» WORK ITEM: Copy each line of the data below with the word "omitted".

[Stored items]
........

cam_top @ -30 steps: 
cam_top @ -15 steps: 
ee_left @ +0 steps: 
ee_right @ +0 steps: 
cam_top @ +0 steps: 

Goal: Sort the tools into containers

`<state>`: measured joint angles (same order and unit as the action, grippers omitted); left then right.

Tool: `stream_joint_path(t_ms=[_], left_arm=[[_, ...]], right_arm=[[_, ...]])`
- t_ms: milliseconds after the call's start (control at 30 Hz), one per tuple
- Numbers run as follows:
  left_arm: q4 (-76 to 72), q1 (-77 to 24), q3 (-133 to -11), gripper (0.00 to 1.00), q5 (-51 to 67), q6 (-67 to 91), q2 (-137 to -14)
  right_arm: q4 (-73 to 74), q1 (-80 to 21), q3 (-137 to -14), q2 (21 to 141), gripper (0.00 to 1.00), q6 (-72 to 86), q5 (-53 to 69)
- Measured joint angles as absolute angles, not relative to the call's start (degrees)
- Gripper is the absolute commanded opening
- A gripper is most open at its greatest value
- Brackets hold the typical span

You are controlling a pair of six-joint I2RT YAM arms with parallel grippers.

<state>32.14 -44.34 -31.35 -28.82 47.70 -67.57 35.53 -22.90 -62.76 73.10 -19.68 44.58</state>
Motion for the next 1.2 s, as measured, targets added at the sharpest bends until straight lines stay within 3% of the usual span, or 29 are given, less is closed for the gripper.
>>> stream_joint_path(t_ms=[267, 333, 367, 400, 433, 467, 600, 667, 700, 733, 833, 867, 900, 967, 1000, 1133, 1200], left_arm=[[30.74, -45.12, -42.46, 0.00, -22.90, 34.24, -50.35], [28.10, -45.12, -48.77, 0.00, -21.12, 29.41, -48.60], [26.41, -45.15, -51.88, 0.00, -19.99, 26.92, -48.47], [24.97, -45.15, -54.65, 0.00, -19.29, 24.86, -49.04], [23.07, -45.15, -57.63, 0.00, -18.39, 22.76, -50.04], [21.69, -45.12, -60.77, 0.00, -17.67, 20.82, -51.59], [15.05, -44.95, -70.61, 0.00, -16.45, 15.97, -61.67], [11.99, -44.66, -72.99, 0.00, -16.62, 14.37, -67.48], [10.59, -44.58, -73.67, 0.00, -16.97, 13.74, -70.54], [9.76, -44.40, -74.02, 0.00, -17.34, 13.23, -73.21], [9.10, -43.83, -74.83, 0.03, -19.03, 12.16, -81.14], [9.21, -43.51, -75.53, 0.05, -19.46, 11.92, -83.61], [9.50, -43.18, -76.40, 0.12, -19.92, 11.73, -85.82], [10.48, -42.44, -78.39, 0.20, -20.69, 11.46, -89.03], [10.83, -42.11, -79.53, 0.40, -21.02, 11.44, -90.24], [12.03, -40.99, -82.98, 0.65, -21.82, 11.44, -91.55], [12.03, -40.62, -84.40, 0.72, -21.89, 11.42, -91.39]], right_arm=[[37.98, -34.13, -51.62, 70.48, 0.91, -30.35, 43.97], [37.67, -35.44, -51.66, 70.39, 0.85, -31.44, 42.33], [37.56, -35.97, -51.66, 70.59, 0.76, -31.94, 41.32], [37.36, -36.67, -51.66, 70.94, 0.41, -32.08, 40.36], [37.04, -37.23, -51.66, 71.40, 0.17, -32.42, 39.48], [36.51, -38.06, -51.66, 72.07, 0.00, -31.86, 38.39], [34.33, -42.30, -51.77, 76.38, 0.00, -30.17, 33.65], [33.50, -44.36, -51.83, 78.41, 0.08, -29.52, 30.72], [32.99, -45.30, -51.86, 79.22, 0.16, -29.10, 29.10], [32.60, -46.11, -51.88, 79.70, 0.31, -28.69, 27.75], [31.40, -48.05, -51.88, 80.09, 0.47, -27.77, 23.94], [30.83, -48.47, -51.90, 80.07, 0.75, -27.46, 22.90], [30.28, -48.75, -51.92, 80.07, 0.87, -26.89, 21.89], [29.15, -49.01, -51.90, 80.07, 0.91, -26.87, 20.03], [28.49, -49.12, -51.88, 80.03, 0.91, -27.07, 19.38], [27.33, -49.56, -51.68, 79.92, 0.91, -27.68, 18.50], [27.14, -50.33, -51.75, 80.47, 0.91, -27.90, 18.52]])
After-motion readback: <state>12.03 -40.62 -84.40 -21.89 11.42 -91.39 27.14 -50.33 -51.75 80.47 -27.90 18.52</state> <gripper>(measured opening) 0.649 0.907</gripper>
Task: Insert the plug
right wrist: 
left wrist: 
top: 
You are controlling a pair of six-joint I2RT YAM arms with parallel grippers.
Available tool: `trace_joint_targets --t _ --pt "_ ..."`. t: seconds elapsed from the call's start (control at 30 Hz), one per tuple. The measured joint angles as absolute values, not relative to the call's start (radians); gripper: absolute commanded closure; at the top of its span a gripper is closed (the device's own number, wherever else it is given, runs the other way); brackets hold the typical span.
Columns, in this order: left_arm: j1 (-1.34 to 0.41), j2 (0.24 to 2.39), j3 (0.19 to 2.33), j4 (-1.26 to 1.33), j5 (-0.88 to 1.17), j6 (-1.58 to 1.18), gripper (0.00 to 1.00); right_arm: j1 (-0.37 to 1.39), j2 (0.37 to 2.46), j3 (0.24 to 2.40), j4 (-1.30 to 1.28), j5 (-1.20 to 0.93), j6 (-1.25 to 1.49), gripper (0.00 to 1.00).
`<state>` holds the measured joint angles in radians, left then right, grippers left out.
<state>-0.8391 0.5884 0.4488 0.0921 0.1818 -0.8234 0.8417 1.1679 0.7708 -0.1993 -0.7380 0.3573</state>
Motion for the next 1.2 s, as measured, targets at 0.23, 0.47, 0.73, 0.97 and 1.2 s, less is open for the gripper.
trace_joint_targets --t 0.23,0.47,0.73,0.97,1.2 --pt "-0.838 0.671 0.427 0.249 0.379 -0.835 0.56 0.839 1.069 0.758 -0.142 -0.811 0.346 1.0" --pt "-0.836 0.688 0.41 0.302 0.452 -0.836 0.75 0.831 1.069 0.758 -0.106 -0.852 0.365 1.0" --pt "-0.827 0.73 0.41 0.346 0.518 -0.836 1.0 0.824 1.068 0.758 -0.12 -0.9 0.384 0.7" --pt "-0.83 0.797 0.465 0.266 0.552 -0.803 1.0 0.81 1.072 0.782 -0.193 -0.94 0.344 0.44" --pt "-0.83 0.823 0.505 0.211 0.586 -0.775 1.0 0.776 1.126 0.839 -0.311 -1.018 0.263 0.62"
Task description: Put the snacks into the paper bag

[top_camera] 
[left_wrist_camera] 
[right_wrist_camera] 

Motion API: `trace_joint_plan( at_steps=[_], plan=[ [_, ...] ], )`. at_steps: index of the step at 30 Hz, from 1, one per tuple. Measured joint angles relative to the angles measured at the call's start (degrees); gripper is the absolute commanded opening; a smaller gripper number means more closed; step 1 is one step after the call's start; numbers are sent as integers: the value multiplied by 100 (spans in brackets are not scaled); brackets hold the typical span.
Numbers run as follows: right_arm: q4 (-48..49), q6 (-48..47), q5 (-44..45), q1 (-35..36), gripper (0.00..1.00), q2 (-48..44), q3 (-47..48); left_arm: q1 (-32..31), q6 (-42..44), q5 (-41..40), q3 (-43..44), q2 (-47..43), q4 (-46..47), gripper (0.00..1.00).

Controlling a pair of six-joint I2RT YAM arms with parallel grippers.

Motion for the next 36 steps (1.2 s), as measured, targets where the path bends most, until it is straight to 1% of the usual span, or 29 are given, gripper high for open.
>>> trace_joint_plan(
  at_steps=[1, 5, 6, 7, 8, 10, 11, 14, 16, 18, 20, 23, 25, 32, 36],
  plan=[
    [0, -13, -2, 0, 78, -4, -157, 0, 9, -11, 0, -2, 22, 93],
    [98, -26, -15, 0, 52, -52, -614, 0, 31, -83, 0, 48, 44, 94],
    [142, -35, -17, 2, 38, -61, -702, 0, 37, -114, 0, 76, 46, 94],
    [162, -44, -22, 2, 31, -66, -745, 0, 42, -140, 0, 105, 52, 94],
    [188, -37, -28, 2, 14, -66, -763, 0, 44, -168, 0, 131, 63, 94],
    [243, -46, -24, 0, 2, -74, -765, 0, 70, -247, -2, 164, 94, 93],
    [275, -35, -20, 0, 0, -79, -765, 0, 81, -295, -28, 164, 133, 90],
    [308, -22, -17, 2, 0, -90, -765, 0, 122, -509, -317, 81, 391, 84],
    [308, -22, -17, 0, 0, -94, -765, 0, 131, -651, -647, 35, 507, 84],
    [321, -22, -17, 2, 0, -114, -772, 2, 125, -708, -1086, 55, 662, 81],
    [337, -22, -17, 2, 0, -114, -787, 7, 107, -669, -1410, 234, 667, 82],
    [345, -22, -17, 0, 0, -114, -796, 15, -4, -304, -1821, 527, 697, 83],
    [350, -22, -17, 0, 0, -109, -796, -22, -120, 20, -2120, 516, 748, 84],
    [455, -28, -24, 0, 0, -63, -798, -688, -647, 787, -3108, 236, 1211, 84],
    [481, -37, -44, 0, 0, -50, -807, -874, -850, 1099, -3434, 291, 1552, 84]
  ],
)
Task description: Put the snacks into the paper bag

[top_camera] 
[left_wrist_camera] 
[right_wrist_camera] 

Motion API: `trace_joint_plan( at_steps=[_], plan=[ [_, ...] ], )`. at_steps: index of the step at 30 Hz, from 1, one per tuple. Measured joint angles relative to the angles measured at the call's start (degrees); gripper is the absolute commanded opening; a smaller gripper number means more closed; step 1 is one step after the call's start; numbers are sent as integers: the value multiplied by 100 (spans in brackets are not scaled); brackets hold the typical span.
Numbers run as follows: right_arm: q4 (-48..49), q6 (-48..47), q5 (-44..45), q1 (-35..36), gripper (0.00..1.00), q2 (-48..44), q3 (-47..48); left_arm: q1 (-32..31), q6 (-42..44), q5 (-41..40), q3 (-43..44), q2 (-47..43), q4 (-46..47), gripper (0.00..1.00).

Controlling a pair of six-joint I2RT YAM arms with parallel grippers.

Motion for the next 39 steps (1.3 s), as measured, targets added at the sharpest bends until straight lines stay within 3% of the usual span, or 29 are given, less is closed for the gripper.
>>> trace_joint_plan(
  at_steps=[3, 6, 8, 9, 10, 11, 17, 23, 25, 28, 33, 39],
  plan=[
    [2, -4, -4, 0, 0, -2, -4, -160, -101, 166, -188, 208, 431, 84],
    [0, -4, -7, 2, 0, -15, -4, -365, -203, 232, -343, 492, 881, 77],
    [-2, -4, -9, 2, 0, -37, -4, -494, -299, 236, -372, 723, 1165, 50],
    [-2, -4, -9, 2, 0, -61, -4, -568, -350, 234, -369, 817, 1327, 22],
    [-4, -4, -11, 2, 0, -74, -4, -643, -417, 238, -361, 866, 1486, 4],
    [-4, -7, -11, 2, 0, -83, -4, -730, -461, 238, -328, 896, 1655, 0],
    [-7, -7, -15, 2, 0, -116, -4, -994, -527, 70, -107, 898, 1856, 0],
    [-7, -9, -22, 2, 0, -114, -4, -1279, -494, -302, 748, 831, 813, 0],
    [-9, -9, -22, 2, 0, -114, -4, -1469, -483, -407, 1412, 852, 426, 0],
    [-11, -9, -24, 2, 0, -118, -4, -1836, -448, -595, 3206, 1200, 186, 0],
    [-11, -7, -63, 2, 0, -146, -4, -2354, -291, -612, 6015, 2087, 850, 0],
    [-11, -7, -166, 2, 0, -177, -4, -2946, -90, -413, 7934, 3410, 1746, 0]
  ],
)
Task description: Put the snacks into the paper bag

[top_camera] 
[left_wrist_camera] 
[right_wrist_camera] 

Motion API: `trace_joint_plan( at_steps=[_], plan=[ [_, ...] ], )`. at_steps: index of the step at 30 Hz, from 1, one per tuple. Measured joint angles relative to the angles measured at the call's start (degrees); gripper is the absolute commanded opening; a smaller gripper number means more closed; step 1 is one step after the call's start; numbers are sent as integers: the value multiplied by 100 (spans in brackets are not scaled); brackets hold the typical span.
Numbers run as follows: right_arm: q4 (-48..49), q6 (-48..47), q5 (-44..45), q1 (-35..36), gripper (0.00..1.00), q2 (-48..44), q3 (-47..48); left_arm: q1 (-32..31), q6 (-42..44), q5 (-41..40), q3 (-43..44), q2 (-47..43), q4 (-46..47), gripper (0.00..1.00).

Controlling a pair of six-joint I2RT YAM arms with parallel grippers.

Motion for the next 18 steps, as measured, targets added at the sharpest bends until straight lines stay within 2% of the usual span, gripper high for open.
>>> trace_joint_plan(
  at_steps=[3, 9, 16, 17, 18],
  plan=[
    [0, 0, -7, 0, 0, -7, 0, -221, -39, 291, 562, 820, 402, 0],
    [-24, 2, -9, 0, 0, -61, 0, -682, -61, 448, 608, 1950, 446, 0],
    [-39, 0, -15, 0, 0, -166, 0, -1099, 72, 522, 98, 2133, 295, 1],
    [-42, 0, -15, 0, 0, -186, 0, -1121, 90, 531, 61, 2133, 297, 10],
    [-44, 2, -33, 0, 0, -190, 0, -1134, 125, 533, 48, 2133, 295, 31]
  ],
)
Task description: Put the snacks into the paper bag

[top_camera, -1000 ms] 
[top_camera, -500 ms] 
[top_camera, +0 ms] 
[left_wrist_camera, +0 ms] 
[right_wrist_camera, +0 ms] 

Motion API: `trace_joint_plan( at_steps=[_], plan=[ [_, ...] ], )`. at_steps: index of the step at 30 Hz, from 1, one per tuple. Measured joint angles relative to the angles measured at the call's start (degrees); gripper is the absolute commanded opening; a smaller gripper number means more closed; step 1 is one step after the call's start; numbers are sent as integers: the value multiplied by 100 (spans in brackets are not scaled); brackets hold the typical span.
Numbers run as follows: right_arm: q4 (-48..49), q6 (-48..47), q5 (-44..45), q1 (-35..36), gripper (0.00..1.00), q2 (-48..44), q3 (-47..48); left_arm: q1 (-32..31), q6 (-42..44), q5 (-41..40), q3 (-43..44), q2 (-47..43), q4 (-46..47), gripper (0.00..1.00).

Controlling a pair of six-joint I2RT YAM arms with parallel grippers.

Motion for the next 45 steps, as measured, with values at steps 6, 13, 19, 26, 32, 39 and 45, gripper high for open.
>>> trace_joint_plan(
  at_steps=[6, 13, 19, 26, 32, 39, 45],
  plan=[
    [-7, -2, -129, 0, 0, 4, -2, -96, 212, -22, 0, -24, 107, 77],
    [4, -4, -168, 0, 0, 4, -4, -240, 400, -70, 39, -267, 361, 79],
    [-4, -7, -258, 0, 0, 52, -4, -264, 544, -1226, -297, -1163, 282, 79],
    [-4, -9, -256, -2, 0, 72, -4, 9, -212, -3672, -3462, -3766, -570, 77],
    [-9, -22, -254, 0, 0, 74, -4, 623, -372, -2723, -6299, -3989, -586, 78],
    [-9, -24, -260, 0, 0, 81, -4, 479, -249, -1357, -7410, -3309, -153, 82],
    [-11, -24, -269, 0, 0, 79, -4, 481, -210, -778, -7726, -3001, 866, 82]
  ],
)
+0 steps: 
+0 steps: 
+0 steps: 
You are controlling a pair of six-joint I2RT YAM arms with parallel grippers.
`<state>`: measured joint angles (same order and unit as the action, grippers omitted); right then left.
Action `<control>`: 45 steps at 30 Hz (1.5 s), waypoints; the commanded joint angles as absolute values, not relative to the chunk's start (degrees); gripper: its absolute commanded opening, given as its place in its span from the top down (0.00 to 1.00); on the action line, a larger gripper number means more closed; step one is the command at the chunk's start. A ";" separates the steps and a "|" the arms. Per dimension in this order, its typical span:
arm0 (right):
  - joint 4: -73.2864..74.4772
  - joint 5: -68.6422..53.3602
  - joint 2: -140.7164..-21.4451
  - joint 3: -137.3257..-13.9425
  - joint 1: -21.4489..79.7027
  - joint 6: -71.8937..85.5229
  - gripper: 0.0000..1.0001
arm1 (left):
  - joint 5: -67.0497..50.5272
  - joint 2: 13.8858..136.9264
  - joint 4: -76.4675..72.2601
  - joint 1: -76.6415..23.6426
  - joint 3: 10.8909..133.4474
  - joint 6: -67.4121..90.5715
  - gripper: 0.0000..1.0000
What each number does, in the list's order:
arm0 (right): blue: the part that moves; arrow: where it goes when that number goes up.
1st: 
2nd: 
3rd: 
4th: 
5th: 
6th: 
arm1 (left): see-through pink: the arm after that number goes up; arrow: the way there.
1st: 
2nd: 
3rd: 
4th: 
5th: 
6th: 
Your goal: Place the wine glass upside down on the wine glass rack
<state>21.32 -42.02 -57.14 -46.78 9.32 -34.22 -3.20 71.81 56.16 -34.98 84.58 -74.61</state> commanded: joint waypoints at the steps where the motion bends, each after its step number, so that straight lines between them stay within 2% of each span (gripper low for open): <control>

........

» OUTPUT:
`<state>`: measured joint angles (same order and unit as the action, grippers omitted); left then right.
`<state>`: measured joint angles (same order and unit as the action, grippers omitted); right then left.

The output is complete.